Fair Value – 49 USD    Market cap. – 1.4 USD Bil


Business strategy and prospects

After the sale of Epsilon in 2019 and the spin-off of LoyaltyOne in 2021, Bread Financial is now exclusively a consumer credit company, issuing credit cards under its own brand and buy now/pay later businesses are the only two product lines. However, Bread’s retail credit card business is under pressure as it continues to lose major partners, losing to Wayfair and Meijer in 2020, and BJ’s wholesale club to Capital One in early 2022. It is worth considering the loss of a retail partner as a constant threat to Bread, since the company does not have a competitive advantage that would give it an advantage in maintaining partnerships during contract extension negotiations. 

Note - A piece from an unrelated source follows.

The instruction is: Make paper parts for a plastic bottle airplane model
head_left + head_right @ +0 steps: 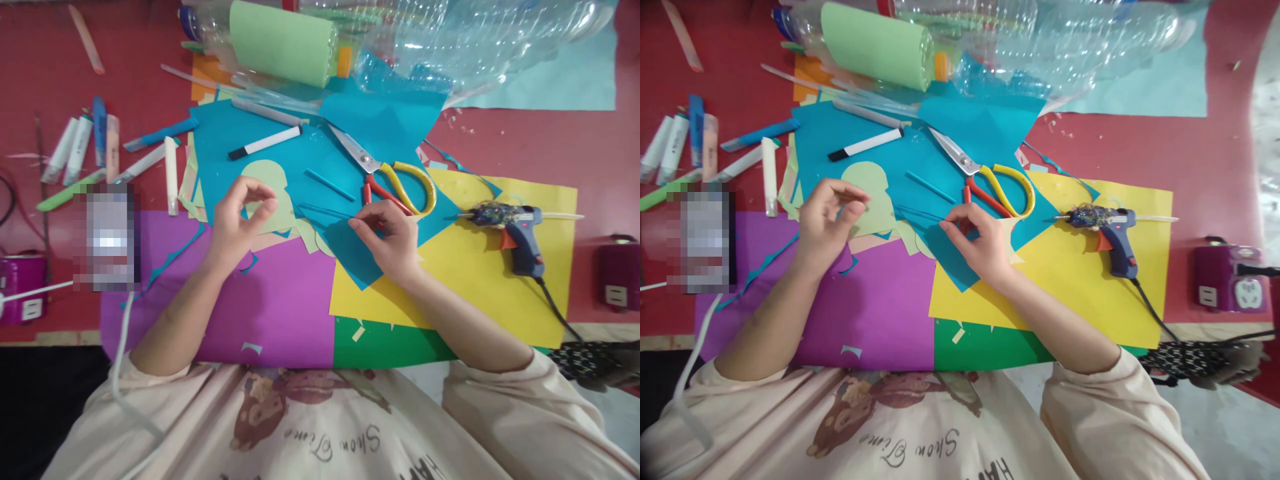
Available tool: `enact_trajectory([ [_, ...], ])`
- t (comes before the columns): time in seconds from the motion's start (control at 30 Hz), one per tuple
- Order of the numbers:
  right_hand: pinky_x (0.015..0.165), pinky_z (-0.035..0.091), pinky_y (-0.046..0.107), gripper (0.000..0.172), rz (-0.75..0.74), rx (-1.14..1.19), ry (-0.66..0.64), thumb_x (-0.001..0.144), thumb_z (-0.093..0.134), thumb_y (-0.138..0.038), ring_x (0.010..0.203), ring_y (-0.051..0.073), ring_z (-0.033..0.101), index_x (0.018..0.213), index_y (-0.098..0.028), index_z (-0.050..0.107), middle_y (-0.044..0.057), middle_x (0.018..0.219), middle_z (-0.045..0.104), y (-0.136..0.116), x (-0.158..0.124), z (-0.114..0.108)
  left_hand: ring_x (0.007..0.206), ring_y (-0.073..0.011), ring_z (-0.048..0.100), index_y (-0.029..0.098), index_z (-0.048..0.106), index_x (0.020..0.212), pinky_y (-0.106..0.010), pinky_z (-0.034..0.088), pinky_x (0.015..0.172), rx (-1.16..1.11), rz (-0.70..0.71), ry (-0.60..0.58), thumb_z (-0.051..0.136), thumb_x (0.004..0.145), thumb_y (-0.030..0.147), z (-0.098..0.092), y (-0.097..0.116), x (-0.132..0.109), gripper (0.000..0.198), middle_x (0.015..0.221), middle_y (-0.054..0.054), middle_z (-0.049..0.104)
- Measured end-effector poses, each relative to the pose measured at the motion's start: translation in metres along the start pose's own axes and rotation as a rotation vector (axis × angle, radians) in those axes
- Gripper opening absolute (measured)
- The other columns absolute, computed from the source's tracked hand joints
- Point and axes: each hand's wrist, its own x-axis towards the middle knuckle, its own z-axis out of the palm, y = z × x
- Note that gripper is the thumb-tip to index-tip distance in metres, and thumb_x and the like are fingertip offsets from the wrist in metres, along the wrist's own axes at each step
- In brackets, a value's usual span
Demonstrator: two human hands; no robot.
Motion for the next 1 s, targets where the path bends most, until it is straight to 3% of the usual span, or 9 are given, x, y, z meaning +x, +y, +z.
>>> enact_trajectory([
  [0.13,0.067,0.054,0.039,0.019,-0.125,-0.111,-0.087,0.094,0.049,-0.033,0.073,0.02,0.063,0.09,-0.028,0.067,0.005,0.08,0.062,0.0,0.003,-0.007,0.106,-0.0271,0.06,0.029,0.062,0.091,-0.042,0.047,0.097,0.316,0.139,0.139,0.073,0.076,0.039,-0.013,-0.028,0.012,0.021,0.101,-0.005,0.066],
  [0.3,0.072,0.053,0.039,0.027,-0.189,-0.145,-0.15,0.094,0.044,-0.02,0.079,0.021,0.063,0.095,-0.025,0.07,0.006,0.083,0.064,0.004,0.005,-0.008,0.116,-0.0314,0.055,0.028,0.062,0.099,-0.047,0.042,0.101,0.419,0.162,0.13,0.076,0.073,0.035,-0.013,-0.046,0.012,0.031,0.114,-0.007,0.064],
  [0.57,0.092,0.047,0.048,0.025,-0.294,-0.376,-0.211,0.094,0.048,-0.022,0.097,0.025,0.064,0.107,-0.025,0.069,0.008,0.103,0.073,0.009,0.004,-0.001,0.123,-0.0327,0.052,0.03,0.061,0.103,-0.048,0.04,0.106,0.367,0.166,0.05,0.082,0.066,0.036,-0.009,-0.044,0.009,0.043,0.123,-0.007,0.063],
  [0.73,0.1,0.046,0.051,0.026,-0.339,-0.437,-0.218,0.093,0.049,-0.023,0.111,0.027,0.061,0.11,-0.023,0.069,0.01,0.121,0.069,0.011,0.002,0.001,0.137,-0.039,0.039,0.026,0.059,0.11,-0.056,0.034,0.11,0.431,0.081,0.002,0.079,0.07,0.042,-0.007,-0.037,0.007,0.048,0.141,-0.013,0.05],
  [0.87,0.101,0.046,0.052,0.025,-0.31,-0.441,-0.229,0.094,0.049,-0.023,0.115,0.027,0.061,0.108,-0.024,0.069,0.009,0.124,0.067,0.009,0.002,0.0,0.139,-0.0378,0.037,0.025,0.056,0.12,-0.055,0.03,0.114,0.564,0.04,-0.09,0.069,0.079,0.046,-0.009,-0.025,0.007,0.048,0.146,-0.014,0.046],
  [1.0,0.099,0.048,0.051,0.022,-0.318,-0.429,-0.218,0.093,0.049,-0.022,0.113,0.026,0.062,0.105,-0.024,0.068,0.01,0.122,0.068,0.008,0.002,0.0,0.137,-0.0362,0.041,0.027,0.054,0.124,-0.054,0.032,0.114,0.611,0.056,-0.101,0.066,0.08,0.048,-0.011,-0.022,0.007,0.05,0.145,-0.012,0.048],
])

Bread also has to contend with competitive threats from BNPL firms that target the U.S. retail market and seek to sign agreements with Bread partners. These firms still make up a relatively small portion of U.S. retail, but Bread takes the threat seriously. The company’s acquisition of the original BNPL Bread company, as well as its decision to adopt the name as its own, were made with the intention of accelerating the introduction of its own competing offering.

As part of the LoyaltyOne allocation, Bread used the proceeds from the transaction to reduce its significant debt burden. This strategy is evaluated positively, as Bread uses significant borrowed funds, especially given the low credit quality of its portfolio of receivables, which historically has seen net write-offs well above the industry average. Experts still believe that more needs to be done to put Bread in a good financial position, but the additional income and associated debt reduction are a significant improvement in Bread’s balance sheet. The timing behind these steps was well chosen; the cost of lending will rise as economic growth slows and credit card debt increases, leading to an increase in net write-offs across the industry, with Bread’s credit losses being the highest in our coverage. 

On a more positive note, the company has made significant progress in expanding its retail deposit base, which currently accounts for more than a quarter of its total funding. This trend provides the company with a significant increase in net interest margin, which reduces its dependence on external financing.


Bulls opinion: 

– Bread Financial’s restructuring efforts have been very successful in reducing the company’s costs.This allowed it to effectively adapt to its smaller size and maintain profitability.

– Many Bread Financial partners rely on IT for data collection and loyalty programs. Switching costs protect these partnerships from competitive threats.

– The company’s credit card business is well capitalized, which will help protect Bread in the event of a deterioration in credit results.


Bears opinion:

– The cost of lending in Bread’s portfolio is significantly higher than that of similar companies, which exposes the firm to risk as economic conditions worsen.

– Bread Financial has a concentrated partner base, which makes it vulnerable to the loss of one or more larger partnerships.

– The company faces competitive threats from both promising firms offering BNPL services and large traditional banks, which often seek to poach its retail partners.